Hey baseball fans, as well as all you casual observers of the sport. If you’re like me, you’ve noticed the huge spike in home runs (Commissioner Manfred says the balls are not juiced), some of the unexpected blockbuster trades just before last week’s trade deadline, and the emergence of young second generation stars like Vladimir Guerrero Jr. and Fernando Tatis Jr. But there’s another significant development that you may have overlooked. I know I was asleep at the switch and did not see the news over the winter about the renaming of the Disabled List or DL, as it’s been called for over 100 years. Truth be told, as an employment and labor lawyer, I’ve always wondered about that term. When a player went on that list with a hamstring pull or a sprained ankle, was I to assume he was really disabled? Especially as that term is defined under the Americans with Disabilities Act? Of course not. Even though the ADA can sometimes be expanded to include even transient conditions, a player with a pulled hammy is not disabled.
The term DL has been unique to baseball. The NFL has the Injured Reserve, or IR, that players go on when they suffer injuries expected to keep them out of a significant number of games. There is also the PUP, or Physically Unable to Perform, that NFL players are placed on when they suffer injuries prior to the regular season. And, the NFL even has the NFI list for players who suffer injuries that are Not Football Injuries but that keep them off the playing field. In the NBA teams put injured players on the inactive list, or actually, any player who cannot play for any reason. The NHL also has an Injured Reserve list, like the NFL. MLS (major league soccer) has an Injury List as well as a Season Ending Injury List. Those terms all make sense and do not perpetuate old stereotypes that people with disabilities are not healthy enough to participate in sports or daily activities.

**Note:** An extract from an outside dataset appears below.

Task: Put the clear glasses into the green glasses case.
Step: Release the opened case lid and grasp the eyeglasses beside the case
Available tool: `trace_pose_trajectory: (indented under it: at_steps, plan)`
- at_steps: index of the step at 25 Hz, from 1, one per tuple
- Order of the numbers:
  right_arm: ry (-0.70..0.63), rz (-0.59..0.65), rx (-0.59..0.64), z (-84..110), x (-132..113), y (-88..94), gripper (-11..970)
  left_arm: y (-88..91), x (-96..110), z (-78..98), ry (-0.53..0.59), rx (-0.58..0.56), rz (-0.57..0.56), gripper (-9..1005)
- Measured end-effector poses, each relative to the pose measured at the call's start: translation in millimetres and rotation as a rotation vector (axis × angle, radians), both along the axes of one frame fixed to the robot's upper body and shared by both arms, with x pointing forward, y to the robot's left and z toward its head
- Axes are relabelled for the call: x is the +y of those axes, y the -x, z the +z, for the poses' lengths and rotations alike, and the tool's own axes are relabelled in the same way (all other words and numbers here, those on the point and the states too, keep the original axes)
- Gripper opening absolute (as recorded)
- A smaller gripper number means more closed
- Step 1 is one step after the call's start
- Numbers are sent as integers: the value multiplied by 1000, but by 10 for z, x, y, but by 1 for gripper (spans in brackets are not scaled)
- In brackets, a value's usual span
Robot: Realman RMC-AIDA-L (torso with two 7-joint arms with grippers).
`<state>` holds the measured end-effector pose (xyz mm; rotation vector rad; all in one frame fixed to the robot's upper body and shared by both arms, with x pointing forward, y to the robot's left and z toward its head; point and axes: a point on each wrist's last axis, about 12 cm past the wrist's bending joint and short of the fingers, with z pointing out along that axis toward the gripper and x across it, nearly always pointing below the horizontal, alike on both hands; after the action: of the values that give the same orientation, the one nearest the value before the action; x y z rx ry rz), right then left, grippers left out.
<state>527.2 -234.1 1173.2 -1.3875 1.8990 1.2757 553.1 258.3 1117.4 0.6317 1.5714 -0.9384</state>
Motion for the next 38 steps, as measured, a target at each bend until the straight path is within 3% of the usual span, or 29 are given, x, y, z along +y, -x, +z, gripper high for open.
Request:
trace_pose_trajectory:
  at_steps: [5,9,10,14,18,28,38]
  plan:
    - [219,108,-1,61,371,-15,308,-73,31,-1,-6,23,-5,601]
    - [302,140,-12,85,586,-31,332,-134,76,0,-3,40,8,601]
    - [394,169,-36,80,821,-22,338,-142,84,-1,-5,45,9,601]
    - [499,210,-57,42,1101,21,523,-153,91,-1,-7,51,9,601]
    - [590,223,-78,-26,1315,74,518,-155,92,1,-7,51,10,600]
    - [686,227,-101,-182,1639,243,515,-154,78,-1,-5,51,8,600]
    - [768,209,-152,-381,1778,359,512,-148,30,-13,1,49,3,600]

Last December the League informed teams that the DL had gone the way of, well the DL and was being replaced by the IL, or Injured List. The change emanated from suggestions by advocacy groups. Jeff Pfeifer, MLB senior director of league economics and operations, wrote, “the principal concern is that using the term ‘disabled’ for players who are injured supports the misconception that people with disabilities are injured and therefore are not able to participate or compete in sports.”
So, does this change anything for diehard baseball fans? No, not really. If your team’s ace pitcher or all-star shortstop is out for 10 days with an ankle sprain, it doesn’t much matter whether he’s on the DL, the IL, or on vacation in the DR. But it is progress when I no longer have to tell my baseball-playing son that when Mike Trout is on the IL, he does not get to use the parking space at the mall for people with disabilities.